Abstract: In this paper, we focus on the moral responsibility of organized groups in light of historicism. Historicism is the view that any morally responsible agent must satisfy certain historical conditions, such as not having been manipulated. We set out four examples involving morally responsible organized groups that pose problems for existing accounts of historicism. We then pose a trilemma: one can reject group responsibility, reject historicism, or revise historicism. We pursue the third option. We formulate a Manipulation Condition and a Guarding Condition as addendums to historicism that are necessary to accommodate our cases of group responsibility.
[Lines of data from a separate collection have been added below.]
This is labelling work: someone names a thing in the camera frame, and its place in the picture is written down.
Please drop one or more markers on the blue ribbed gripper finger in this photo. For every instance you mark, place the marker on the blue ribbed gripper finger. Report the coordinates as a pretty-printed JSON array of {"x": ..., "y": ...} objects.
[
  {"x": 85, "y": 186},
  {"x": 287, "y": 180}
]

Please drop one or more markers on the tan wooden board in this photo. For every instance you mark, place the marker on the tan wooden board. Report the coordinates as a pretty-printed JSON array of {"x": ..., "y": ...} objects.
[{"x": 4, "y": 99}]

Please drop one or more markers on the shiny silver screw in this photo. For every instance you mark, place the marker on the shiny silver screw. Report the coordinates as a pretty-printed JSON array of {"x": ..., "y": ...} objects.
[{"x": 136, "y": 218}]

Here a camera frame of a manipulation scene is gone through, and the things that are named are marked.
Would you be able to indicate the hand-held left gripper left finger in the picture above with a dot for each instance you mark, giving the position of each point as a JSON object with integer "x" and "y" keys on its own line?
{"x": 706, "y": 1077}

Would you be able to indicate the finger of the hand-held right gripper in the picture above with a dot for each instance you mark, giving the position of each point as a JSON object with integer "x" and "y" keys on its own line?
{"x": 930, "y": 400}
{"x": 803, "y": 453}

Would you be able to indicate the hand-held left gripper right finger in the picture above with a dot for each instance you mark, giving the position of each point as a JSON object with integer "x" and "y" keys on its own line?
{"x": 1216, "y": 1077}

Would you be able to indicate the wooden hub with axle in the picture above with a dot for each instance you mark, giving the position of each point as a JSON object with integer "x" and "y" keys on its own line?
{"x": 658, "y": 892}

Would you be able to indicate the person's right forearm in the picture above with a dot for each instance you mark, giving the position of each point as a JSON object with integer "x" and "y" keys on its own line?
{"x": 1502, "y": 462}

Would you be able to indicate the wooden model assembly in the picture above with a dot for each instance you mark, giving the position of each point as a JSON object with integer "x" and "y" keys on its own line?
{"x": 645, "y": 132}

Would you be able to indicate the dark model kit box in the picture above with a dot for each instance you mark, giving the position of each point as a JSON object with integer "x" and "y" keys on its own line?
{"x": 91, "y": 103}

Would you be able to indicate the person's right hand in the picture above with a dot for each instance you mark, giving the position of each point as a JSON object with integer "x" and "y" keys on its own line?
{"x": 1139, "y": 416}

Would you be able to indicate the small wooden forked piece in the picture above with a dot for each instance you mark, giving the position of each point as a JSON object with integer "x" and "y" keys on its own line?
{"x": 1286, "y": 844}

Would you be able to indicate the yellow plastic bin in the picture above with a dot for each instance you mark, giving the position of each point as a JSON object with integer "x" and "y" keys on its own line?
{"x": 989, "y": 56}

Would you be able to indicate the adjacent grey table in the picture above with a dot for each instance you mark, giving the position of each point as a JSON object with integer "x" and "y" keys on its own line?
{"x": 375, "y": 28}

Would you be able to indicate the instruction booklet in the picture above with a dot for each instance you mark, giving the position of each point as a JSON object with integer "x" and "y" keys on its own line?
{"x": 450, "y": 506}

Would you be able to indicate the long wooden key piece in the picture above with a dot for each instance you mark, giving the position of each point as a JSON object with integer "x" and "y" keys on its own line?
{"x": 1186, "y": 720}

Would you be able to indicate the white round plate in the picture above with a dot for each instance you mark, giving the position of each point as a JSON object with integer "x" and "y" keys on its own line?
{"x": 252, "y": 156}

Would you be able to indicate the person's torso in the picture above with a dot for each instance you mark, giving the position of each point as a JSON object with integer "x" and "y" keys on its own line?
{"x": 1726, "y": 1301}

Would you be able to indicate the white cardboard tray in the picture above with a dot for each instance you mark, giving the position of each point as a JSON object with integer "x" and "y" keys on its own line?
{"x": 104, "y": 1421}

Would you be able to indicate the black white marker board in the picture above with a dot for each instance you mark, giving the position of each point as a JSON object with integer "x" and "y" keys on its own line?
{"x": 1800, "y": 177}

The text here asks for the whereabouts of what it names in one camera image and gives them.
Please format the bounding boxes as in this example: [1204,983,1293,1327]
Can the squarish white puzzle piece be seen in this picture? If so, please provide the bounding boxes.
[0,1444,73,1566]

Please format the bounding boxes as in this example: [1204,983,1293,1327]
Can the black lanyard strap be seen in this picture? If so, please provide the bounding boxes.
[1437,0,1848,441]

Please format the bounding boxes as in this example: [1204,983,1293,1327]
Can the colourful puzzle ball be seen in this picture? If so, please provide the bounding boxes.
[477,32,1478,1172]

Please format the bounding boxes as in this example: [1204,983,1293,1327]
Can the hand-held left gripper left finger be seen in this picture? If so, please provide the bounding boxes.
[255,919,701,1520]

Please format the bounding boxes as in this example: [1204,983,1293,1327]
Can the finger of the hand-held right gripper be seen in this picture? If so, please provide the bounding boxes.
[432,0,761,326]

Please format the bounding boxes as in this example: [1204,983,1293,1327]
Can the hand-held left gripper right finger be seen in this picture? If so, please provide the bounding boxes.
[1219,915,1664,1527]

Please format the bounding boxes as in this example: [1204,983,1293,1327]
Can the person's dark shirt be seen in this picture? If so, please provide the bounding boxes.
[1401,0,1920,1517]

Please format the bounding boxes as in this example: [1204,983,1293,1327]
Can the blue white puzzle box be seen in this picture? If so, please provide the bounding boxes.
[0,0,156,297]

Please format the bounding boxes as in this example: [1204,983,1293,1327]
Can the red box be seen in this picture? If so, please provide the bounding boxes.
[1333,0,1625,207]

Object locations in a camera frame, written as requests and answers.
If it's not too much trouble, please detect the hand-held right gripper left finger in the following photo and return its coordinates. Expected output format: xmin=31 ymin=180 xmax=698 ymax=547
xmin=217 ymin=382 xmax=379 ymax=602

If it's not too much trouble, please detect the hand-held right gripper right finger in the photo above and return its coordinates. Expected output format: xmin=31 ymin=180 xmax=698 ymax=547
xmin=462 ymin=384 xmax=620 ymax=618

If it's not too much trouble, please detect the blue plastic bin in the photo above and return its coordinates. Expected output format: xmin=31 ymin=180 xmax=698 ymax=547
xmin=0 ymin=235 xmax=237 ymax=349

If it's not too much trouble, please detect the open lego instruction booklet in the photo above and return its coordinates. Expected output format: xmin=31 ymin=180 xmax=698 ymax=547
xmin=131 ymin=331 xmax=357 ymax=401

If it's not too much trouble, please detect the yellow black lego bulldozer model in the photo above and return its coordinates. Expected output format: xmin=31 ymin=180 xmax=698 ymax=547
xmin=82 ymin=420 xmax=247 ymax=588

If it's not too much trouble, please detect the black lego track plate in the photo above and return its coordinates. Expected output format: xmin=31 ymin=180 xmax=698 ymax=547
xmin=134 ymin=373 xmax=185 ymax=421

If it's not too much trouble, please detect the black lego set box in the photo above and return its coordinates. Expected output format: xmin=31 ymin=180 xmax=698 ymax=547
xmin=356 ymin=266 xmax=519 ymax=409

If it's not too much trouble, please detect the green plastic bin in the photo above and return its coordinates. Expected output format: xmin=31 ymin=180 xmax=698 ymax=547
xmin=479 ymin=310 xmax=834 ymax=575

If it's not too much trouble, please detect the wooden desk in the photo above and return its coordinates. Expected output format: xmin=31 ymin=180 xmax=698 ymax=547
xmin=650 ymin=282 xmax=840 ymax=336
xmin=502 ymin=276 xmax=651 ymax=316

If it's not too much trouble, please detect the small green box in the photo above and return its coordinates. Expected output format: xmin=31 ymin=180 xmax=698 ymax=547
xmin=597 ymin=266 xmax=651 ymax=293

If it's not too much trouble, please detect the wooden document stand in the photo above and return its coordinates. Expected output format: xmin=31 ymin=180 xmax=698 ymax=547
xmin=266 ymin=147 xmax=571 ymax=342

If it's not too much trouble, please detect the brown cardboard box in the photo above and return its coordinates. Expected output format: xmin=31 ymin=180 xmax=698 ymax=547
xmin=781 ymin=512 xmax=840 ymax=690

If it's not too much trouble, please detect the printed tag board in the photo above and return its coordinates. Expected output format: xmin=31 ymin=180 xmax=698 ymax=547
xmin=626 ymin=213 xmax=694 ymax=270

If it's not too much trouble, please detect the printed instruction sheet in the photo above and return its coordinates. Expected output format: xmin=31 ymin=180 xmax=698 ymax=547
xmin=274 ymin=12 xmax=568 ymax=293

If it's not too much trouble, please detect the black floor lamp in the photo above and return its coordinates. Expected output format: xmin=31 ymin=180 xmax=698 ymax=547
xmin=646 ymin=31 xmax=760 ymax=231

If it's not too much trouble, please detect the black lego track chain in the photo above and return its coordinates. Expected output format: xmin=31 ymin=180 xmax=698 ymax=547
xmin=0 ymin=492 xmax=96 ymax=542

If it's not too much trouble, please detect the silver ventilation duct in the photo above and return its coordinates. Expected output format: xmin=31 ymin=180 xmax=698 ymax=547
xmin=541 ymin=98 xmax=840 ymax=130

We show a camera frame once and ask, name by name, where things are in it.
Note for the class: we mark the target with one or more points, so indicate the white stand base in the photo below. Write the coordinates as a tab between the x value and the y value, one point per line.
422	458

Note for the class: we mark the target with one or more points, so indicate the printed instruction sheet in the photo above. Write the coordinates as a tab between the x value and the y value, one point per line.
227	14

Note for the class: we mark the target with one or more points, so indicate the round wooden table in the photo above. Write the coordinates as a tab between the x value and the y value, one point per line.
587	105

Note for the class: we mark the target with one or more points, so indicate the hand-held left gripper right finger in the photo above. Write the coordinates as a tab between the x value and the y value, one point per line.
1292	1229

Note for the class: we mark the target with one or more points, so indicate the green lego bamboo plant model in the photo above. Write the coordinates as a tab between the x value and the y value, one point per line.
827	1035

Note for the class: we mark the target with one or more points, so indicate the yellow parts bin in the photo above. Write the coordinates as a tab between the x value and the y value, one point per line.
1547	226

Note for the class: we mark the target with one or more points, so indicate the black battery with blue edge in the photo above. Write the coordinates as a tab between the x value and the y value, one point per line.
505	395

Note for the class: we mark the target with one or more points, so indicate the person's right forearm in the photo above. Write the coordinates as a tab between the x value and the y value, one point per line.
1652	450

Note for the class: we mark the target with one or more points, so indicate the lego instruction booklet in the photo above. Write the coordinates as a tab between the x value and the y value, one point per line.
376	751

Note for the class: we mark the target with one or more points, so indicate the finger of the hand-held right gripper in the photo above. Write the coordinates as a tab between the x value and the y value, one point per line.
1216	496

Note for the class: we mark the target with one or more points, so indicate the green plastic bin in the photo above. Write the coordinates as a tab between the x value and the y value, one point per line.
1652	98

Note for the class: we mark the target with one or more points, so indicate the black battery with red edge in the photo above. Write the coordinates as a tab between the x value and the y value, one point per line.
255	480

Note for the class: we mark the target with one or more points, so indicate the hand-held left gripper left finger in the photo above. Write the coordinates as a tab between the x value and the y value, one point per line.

Abstract: Many philosophers accept the idea that there are duties to promote or create just institutions. But are the addressees of such duties supposed to be individuals – the members of the citizenry? What does it mean for an individual to promote or create just institutions? According to the ‘Simple View’, the citizenry has a collective duty to create or promote just institutions, and each individual citizen has an individual duty to do their part in this collective project. The simple view appears to work well with regard to – you guessed it – ‘simple’ scenarios but it is riddled with further questions and problems. In this chapter, we raise five problems for the Simple View: (a) We suggest that one cannot develop a view concerning the citizenry’s duty to promote just institutions in isolation from a conception of the ontological relationship between the state and its citizens; (b) We argue that it is not obvious that the citizenry is the right entity to be attributed duties in the first place; (c) We show that a plausible account of collective duties to promote just institutions must not remain silent on the complexities and difficulties amorphous, unorganized group face in vis-à-vis collective action; (d) We contend that without allocation principles for contributory duties amongst the citizenry, or  – alternatively – a method for practical deliberation that is action-guiding in collective action contexts, the claim that the citizens have a collective duty to promote just institutions remains moot; and, finally, (e) We demonstrate that the problem of reasonable disagreement is a serious threat to a collective duty to promote or create just institutions – it potentially undermines such a duty altogether and allows for conflicting contributory duties amongst the citizenry. We hope that our discussion will ultimately help improve existing theories and conceptual frameworks with a view to better understanding citizens’ obligations to promote justice under non-ideal conditions.